Les attaques qui se sont révélées après coup mensongères contre Hillary Clinton, et qui étaient semble-t-il téléguidées par la Russie, ont pu jouer un rôle dans l’élection de Donald Trump. Les adversaires du Brexit assurent que les fausses informations ont favorisé le vote du "Non" lors du référendum au Royaume-Uni. Marine le Pen a repris pendant le débat de l’entre deux tours de l’élection présidentielle la fausse rumeur d’un soi-disant compte d’Emmanuel Macron aux Bahamas.

Après son élection, le chef de l’État a pointé, devant Vladimir Poutine, la responsabilité d’officines russes, et annoncé lui-même lors de ses vœux une loi sur les fake news. Le porte parole du gouvernement Benjamin Griveaux n’a pas tort de soulever le risque en période électorale de contenus sponsorisés par des états étrangers, des groupes terroristes ou des milliardaires excentriques.

Les deux propositions de loi visent à permettre à un candidat ou un parti de saisir le juge des référés pour faire cesser la diffusion de « fausses informations » durant les trois mois précédant un scrutin national.
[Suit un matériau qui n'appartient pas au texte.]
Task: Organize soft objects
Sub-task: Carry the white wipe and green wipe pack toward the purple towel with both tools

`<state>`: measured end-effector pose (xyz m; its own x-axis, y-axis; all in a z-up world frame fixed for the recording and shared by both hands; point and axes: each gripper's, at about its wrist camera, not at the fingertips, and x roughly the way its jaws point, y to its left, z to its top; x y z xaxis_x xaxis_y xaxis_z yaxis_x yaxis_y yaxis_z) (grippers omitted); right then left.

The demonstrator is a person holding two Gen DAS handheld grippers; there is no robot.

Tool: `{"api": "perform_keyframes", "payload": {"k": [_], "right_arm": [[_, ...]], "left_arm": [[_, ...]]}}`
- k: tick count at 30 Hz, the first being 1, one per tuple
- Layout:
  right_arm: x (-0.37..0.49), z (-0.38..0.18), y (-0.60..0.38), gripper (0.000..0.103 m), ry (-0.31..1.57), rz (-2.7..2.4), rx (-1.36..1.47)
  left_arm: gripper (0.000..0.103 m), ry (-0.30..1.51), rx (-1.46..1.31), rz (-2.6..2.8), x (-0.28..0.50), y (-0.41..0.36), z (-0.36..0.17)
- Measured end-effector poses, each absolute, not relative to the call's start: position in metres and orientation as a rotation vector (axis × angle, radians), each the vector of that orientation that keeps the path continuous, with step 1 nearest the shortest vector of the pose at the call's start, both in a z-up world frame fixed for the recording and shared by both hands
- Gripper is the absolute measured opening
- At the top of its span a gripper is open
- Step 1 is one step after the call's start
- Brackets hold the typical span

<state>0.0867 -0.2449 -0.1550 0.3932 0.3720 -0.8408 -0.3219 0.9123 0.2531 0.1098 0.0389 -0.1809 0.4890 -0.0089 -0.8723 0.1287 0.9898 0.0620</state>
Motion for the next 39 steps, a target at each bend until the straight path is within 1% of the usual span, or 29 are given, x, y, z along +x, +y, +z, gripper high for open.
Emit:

Le juge aurait 48 heures pour prononcer le retrait ou le blocage du contenu illicite.

Le projet prévoit encore des obligations de transparence renforcées pour les plateformes sponsorisées, des interventions du CSA contre les services de télévisions sous influence d’un état étranger ou le renforcement de l’éducation aux médias dans les écoles.
 
L’opposition n’a pas de mot trop fort pour critiquer ce projet : C’est "une grossière tentative de contrôle de l’information" pour Jean-Luc Mélenchon, une loi de circonstance pour le socialiste Boris Vallaud, "une police de la pensée" pour le Républicain Christian Jacob…

Beaucoup s’inquiètent, avec de bons arguments, des risques de judiciarisation de la vie politique et de l’autocensure, relayant les critiques des syndicats de journalistes, comme le SNJ  qui considère le texte comme "inefficace et potentiellement dangereux car on met le pas vers quelque chose qui pourrait conduire à de la censure".
 
De fait plusieurs questions se posent :
  • Qu’est-ce qu’une fausse information : le projet la définit comme « toute allégation ou imputation dépourvue d’éléments vérifiables de nature à la rendre vraisemblable » : c’est pour le moins flou…
  • Pourquoi limiter le dispositif aux périodes précédant une élection présidentielle, législative ou européenne ?
  • 48 heures suffiront-elles au juge pour déterminer sérieusement s’il s’agit ou nom d’une fausse information ?
  • Quel pouvoir aura ce juge sur les réseaux sociaux et les GAFA, qui se moquent des frontières ?
 
Les débats s’annoncent passionnants, mais pour une loi qui risque d’être inutile, sinon dangereuse…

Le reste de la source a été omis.